Most of the injured slept. All except a boy of possibly sixteen years. He seemed to be in no pain at all. His face was empty of everything. He neither spoke nor moved. Ffion had given him gentle pats to the cheeks and failed to rouse him from his catatonic stare. She’d given him ale, nothing else. But he hadn’t touched his drinking horn.
“This will be behind you one day.” A lie was as good as the truth now. Better.
“Tell me about your home. Emlyn is large. What village is home?”
Nothing.
“I crossed the well. I came from the Otherworld.” Maybe some idle chatter could draw him out.
Without looking at Dish, the boy said bitterly, “Am I to fear ye, then?”
“You survived this battle. You have nothing to fear.”
The boy snorted a laugh. “Ye come from the land of the dead, and yet ye got no legs in the deal.” The words came slowly. The boy turned bloodshot eyes to Dish. “What good is magic then?”
“I’ve
been long enough without legs, I’ve forgotten what it was like to have them.”
The boy turned back to the wide plain that stretched out from to the south. His voice lacked all emotion. “I pressed my pike to a man’s throat and pushed it home. A man of Ys. A man older and wiser than the likes of me. Why didn’t he kill me?”

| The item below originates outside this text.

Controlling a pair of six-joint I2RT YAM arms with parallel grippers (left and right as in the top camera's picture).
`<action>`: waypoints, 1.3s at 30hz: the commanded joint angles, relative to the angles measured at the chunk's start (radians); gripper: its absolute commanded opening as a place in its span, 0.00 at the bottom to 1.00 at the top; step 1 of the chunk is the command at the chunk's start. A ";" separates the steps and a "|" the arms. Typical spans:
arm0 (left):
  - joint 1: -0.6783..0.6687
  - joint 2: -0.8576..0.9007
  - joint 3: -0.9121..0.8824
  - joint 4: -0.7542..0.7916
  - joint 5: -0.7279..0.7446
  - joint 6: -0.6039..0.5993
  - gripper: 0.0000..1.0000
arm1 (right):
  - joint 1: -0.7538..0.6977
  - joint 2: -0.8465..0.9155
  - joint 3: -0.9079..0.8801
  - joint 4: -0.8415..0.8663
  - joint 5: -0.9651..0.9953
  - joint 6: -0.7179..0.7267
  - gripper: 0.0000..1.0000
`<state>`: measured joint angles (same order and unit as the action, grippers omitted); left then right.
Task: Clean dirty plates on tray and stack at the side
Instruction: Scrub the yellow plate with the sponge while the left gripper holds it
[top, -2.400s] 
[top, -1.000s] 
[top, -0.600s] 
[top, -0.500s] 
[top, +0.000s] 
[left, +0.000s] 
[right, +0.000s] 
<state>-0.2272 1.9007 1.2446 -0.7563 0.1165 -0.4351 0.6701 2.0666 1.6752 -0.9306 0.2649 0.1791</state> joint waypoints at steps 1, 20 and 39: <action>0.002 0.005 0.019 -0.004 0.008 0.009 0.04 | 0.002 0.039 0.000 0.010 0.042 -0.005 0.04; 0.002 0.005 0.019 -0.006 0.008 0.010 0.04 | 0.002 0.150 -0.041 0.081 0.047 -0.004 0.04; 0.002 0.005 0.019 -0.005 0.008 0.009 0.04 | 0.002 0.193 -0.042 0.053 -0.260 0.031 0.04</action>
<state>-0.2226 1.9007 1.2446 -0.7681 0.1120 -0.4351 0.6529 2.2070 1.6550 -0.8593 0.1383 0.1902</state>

“The green gods have need of you.”
The boy spat. “Bugger your green gods.”
Dish had to smile. Yes, the gods never give us what we want, just what we need. Wasn’t there an old Rolling Stones song about that?
It wasn’t until the boy had to piss that Dish realized what he should have known all along. The boy had lost the use of his legs, too. A horse had fallen on him.
When the boy finally slept with the others. Dish watched the widening pit in the distance. The dead of Ys slid into it with the ground. With them went the peat-blackened bones of those who had fought and fallen a thousand years ago, and likely a thousand years before that. Perhaps they were the bones of those who had been sacrificed to the Crooked One. Reminders of their grisly death protruded from the muck in jumbles of blackened bone and rusted iron. Horses, dogs, and men surfaced alongside racks of great deer from ages earlier. Their bones surfaced, then fell, sliding over the edge into the ever-widening crater. Maybe if he fell in with them…maybe he’d find her down there.
He couldn’t hope that Lyl still lived. If she did, she might wish for the alternative. Dish was faced with living, not among the dead, but in the land of the living—without her.
Amid the stench of bog and death, swarms of insects sucked at Dish’s blood and the moisture at the corners of his eyes. He pulled his wretched sport jacket over his head to protect against the bugs. He was still wearing the smart-casual slacks and button-down shirt that Iris had dressed him in for his ill-fated date with Celeste.
As night fell, pyres continued to burn. Dish was thankful for the stench of burning flesh, for it was the only thing that kept the insects away.